Go over the data below line by line, and state how many lines contain the string "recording". Give the number only.

[Source data — start]

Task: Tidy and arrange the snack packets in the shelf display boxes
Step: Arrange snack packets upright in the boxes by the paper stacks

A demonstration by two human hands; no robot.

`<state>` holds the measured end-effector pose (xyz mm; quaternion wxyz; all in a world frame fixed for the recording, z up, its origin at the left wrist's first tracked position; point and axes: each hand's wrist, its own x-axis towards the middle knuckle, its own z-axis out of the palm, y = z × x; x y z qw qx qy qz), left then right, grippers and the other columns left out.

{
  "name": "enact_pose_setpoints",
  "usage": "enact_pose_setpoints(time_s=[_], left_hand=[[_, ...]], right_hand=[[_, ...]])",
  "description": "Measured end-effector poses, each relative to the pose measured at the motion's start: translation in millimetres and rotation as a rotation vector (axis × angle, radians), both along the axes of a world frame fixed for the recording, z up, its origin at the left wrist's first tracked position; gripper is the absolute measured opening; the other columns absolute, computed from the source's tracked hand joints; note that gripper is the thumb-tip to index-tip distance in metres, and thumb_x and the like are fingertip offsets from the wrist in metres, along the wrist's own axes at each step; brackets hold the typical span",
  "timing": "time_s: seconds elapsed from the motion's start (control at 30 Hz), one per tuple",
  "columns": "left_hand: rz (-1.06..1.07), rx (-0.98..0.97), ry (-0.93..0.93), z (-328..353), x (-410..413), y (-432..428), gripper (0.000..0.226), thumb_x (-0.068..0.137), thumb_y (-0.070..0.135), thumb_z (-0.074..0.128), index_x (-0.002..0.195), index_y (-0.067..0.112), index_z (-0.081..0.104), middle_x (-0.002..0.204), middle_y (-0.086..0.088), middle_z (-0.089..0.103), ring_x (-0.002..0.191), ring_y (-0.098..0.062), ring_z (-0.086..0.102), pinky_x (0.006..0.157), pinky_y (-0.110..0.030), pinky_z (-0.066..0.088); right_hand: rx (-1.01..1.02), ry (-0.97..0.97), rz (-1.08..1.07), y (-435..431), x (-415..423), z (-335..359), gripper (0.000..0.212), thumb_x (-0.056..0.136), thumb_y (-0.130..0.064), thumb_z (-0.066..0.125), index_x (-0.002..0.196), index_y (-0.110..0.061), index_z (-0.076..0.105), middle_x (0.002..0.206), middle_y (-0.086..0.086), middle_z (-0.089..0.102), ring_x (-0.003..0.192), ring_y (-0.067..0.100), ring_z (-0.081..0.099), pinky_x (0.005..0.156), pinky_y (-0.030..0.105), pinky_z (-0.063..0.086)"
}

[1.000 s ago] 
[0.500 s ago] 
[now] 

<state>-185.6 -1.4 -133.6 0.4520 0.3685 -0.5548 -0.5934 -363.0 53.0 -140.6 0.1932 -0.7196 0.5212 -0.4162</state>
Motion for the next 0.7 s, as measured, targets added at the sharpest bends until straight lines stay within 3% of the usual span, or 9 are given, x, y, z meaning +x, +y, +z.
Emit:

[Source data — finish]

- [Task response]: 2